Despite the substantial nature of the order, the owner’s curiosity got the better of him: “Pardon my inquiry, but are you indeed seeking an ankle bracelet for personal use? How does this reconcile with religious principles advocating modesty for Jewish wives to avoid any allure?”
Her response was swift: “Beyond my husband, no other eyes will see this bracelet around my ankle,” she countered. “We’re celebrating our ten-year anniversary, and I wanted to surprise him with this gift. It appears that you’re secular and might not fully grasp the intricacies of a religious couple’s union.”
The discussion ventured further, touching upon the avoidance of physical contact between men and women. However, her perspective was nuanced: “While I’d never expose my arms to another man, for my husband, I’m willing to bring joy. There’s no contradiction with Jewish tradition. Quite the opposite…”
… A misconception is that Jewish sexuality is rife with restrictions. The rationale appears straightforward: if religious Jews follow over 600 commandments, abstaining from many mundane activities, then one might assume sexual intimacy is even more regulated.
Prepare for a surprise. The foremost Jewish directive is “be fruitful and multiply.” The Talmud even suggests that, for couples unburdened by labor, sexual activity is ideal daily, or at least weekly. Saturdays, the day of rest, are an especially opportune time.
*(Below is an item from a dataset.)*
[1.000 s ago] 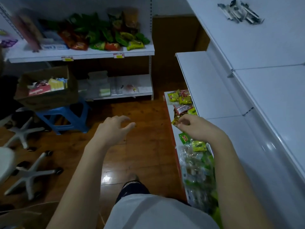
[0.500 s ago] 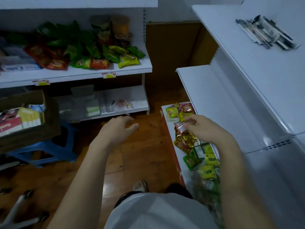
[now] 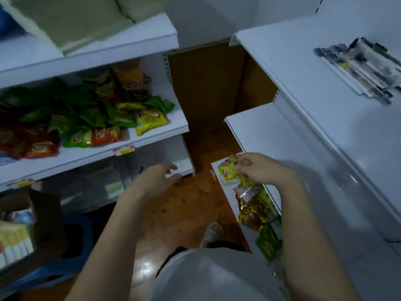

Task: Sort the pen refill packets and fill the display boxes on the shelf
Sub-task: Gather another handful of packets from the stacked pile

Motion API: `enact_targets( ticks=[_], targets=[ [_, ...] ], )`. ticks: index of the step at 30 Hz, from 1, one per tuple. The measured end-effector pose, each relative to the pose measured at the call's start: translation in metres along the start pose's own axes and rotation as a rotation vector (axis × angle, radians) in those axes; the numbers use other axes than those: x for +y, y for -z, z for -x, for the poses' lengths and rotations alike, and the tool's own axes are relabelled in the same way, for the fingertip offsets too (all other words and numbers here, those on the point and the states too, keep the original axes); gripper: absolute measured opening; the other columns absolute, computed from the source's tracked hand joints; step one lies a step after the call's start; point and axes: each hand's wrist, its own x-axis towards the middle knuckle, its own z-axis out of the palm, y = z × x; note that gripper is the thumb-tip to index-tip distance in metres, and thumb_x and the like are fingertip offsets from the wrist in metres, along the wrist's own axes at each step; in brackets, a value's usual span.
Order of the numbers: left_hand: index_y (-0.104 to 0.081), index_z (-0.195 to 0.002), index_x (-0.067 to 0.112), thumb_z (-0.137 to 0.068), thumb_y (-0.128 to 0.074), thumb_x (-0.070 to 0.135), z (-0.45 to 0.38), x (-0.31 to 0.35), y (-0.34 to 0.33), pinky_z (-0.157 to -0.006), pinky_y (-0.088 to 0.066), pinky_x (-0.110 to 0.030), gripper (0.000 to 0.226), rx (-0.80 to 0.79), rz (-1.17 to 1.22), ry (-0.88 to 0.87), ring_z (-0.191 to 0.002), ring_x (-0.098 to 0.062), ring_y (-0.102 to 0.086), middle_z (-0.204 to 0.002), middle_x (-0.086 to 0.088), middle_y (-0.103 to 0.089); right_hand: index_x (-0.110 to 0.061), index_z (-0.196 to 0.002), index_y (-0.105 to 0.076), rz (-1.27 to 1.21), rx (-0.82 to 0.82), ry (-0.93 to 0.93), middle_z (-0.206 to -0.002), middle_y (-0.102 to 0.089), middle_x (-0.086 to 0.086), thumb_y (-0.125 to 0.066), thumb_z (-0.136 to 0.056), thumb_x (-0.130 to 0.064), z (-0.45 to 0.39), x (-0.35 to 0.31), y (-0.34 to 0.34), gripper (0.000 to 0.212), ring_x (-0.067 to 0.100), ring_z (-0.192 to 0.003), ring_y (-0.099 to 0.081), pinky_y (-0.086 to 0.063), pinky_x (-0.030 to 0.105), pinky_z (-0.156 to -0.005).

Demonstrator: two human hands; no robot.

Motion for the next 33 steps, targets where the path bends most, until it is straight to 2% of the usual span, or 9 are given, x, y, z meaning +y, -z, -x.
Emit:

Intimacy, after all, is a source of joy.
Now, consider pleasure itself. Jewish tradition underscores sexual foreplay’s importance, equally vital as the act itself. More so, a wife’s satisfaction becomes the husband’s duty: prior to his climax, he must arouse his wife, ensuring her pleasure. Failure prompts a wife’s right to divorce, which is usually granted. A wife similarly assists her husband’s readiness through various means, from slow undressing to intimate kisses.
Talmudic sages, incidentally, exhibit keen interest in sanctioned, even encouraged, marital relations.
Crucially, true unity of souls and bodies is essential during sexual activity, deepening the divine connection.
The initial prohibition prohibits visualizing others in place of one’s spouse, impairing the union’s sanctity. Consequently, relations are halted during menstruation and for seven days after. A mikveh immersion lifts this restriction.
An acquaintance immigrated to Israel in the ’90s, marrying a native. Marriage evolved from passion to matrimony. Suddenly, her husband embraced orthodox practices. Amid her adaptations, hurdles arose. His avoidance during menstruation and mikveh practices were unfamiliar. Yet, the rewards were immense – the king’s treatment after mikveh.
Around 12 days of abstinence each month seems substantial, yet it coincides with the least fertile window. It clarifies why religious Jews have large families and why marital attraction remains strong, unburdened by infidelity. Their pleasure mirrors honeymoon bliss.